Stored data entries

******

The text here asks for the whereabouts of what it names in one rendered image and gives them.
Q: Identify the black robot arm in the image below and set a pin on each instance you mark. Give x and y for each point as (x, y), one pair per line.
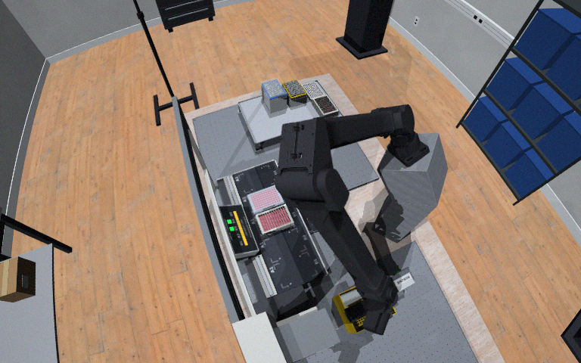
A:
(312, 185)

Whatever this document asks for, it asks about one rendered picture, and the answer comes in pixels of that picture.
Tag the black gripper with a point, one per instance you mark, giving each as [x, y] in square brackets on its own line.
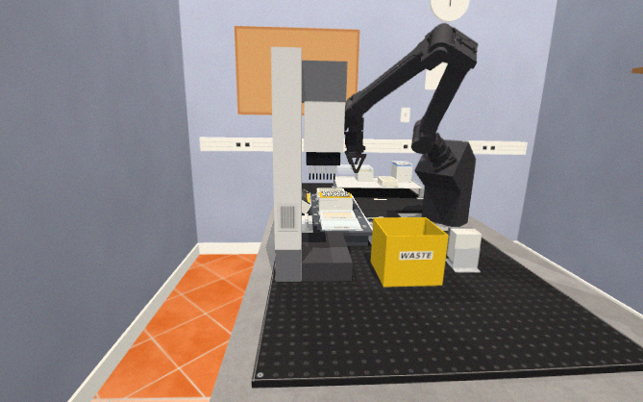
[354, 152]

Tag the yellow open-top bin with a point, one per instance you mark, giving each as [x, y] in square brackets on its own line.
[408, 251]

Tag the white box with label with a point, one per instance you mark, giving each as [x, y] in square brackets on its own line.
[463, 249]

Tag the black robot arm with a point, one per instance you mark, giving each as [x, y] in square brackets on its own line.
[443, 42]

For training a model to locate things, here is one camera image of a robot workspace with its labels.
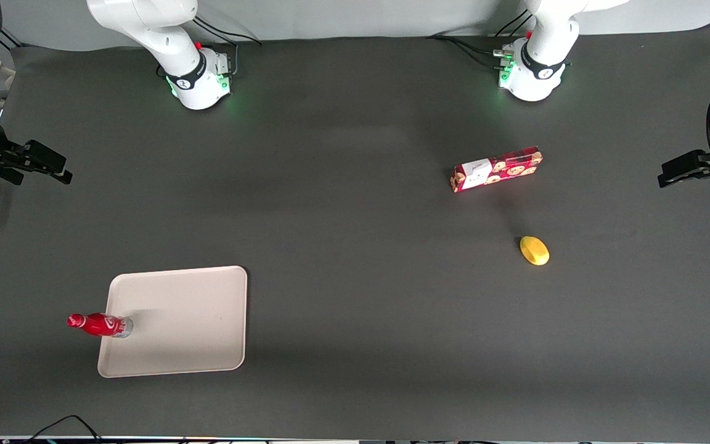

******

## WHAT YOU WILL DO
In the records shown above, how many lines include the word "asks"? Answer with the number only.

## REPLY
2